At the Olympic trials in late June in the Pan Am Centre in Scarborough, national team and Oleksiak coach Ben Titley wasn’t sure what he could publicly expect. No nation spent more time out of the pool than Canada; until recently the coaches had been instructing swimmers via video.
But Canada wasn’t sure what to expect in Rio, either, and this year, more than any other, anything can happen. Canada didn’t have a top-ranked swimmer coming into this meet, but it had several in the top five, and then it’s about the races. They already have four medals. So far, so good.
“I mean I never really get into what I think we can win what I think medals we can do just because … I know people like to hear that stuff, but well, it’s based on other people,” said Titley. “You could be in an ice hockey match where it’s actually you interacting with someone else.

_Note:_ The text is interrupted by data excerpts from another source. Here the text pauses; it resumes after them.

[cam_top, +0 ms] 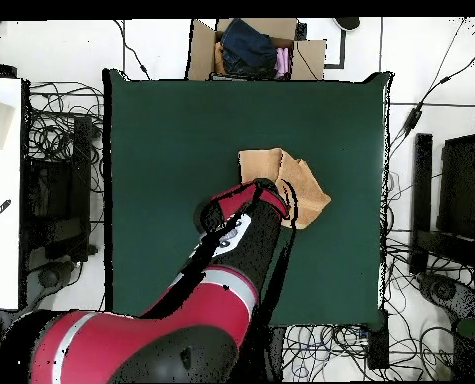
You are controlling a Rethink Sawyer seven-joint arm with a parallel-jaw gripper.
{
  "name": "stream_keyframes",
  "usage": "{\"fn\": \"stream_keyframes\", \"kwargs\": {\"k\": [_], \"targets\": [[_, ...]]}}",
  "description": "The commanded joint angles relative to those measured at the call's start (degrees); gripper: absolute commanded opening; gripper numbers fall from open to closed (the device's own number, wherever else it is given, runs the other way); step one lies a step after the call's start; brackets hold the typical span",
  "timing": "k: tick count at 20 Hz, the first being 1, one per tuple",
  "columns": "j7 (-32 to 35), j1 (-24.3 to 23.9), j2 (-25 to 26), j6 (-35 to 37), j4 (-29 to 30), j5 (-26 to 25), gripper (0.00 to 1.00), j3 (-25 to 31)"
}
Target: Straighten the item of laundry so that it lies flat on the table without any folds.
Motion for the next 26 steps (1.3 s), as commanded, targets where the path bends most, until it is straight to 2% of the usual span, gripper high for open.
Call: {"fn": "stream_keyframes", "kwargs": {"k": [1,13,20,26], "targets": [[6.58,0.57,2.82,-6.36,-2.68,-4.35,1.00,0.83],[10.21,3.62,5.46,-11.75,-3.02,-5.83,1.00,-3.77],[8.10,-0.47,3.75,-9.96,-1.21,-2.51,1.00,-0.60],[9.17,-1.07,4.17,-9.56,-0.96,-1.53,1.00,0.00]]}}
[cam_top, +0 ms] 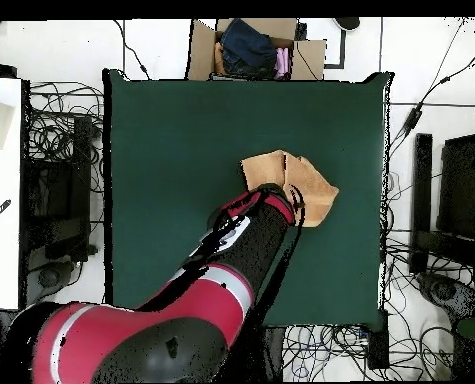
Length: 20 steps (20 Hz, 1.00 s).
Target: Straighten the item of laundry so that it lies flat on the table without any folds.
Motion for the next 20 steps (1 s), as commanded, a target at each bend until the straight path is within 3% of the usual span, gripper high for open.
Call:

I can affect your results. Track and field, swimming, trampoline in gymnastics: it’s you, you can only control you. Kylie Masse can’t grab her competitors’ foot and pull it back in the 100 backstroke, right? You’ve got your lane, away you go.”
That has always been one of Oleksiak’s great strengths: a lane, and a race, and a willingness to push even when everything hurts and burns. We’ve never seen anyone like her, and she’s not done yet.